At a conference in Darwin, the capital of the uranium-rich Northern Territory, she let the Northern Territory government know that Beijing was keen to buy uranium from Australia. Nuclear power is viewed as a 'clean' energy option by China - it wants to double its capacity by 2020.

Much of the regulation of uranium mining in Australia is controlled by the state and territory governments - not the national government, even though Canberra wants to tap into Chinese demand and lift the ban on the export of uranium to China.

While Prime Minister John Howard's conservative Liberal-National Party coalition has run the federal government since 1996, all six of Australia's states and two of its territorial governments are ruled by the centrist Australian Labor Party (ALP). Its policy, adopted in 1982, prohibits the opening of any new mines.
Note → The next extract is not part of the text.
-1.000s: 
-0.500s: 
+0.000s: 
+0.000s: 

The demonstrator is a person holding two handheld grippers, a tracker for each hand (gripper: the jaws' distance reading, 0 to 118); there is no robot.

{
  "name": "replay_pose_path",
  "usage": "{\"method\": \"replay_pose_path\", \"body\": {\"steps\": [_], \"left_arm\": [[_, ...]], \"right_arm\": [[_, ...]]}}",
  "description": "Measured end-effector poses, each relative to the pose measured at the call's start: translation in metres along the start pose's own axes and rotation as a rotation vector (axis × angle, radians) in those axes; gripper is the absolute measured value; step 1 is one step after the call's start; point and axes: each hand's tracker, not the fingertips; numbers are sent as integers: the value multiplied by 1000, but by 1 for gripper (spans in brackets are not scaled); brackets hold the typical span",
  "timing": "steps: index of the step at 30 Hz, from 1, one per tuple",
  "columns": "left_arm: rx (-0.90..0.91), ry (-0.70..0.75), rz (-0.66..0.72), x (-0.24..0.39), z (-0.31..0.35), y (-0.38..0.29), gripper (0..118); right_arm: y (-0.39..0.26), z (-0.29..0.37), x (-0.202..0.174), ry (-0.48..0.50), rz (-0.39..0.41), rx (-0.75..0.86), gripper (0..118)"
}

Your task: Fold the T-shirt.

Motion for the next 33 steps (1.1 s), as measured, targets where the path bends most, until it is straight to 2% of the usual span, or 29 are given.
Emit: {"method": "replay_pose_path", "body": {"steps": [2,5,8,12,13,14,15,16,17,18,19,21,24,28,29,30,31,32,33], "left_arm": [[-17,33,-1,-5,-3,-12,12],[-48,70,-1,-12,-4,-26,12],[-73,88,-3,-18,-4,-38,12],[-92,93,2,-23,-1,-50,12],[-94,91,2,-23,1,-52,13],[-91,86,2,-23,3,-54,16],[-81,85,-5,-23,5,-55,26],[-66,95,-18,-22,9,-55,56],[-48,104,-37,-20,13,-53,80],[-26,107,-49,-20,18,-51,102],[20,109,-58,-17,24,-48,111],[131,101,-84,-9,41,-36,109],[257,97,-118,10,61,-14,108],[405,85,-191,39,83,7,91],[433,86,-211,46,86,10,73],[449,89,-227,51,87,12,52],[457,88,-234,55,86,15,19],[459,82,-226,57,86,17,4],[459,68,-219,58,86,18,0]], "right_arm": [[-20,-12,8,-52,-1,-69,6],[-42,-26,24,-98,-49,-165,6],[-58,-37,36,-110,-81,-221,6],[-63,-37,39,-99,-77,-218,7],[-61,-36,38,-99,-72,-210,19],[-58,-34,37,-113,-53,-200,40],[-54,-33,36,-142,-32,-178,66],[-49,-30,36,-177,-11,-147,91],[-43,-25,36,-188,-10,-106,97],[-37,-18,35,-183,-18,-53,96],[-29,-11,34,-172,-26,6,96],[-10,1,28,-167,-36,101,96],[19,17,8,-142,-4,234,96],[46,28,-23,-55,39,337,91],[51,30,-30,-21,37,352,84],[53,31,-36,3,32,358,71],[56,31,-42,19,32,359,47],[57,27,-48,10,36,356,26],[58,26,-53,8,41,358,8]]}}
Some ALP state premiers want the party to revisit the policy, but colleagues in jurisdictions with uranium mining potential are opposed. The ALP's policy was adopted when the prospect of nuclear warfare between the US and the Soviet Union was a daily reality. After nuclear plant accidents at Three Mile Island in the US in 1979 and Chernobyl in the Soviet Union in 1986, it made good political sense.

But in today's world, with the rapid onset of climate change causing havoc, the ALP is being urged in some quarters to rethink its policy.

For Ms Fu and her Chinese colleagues, Australia is viewed as an excellent potential source for imported uranium. Almost 30 per cent of the world's known reserves are in Australia - 990,000 tonnes out of a total of more than 3 million tonnes.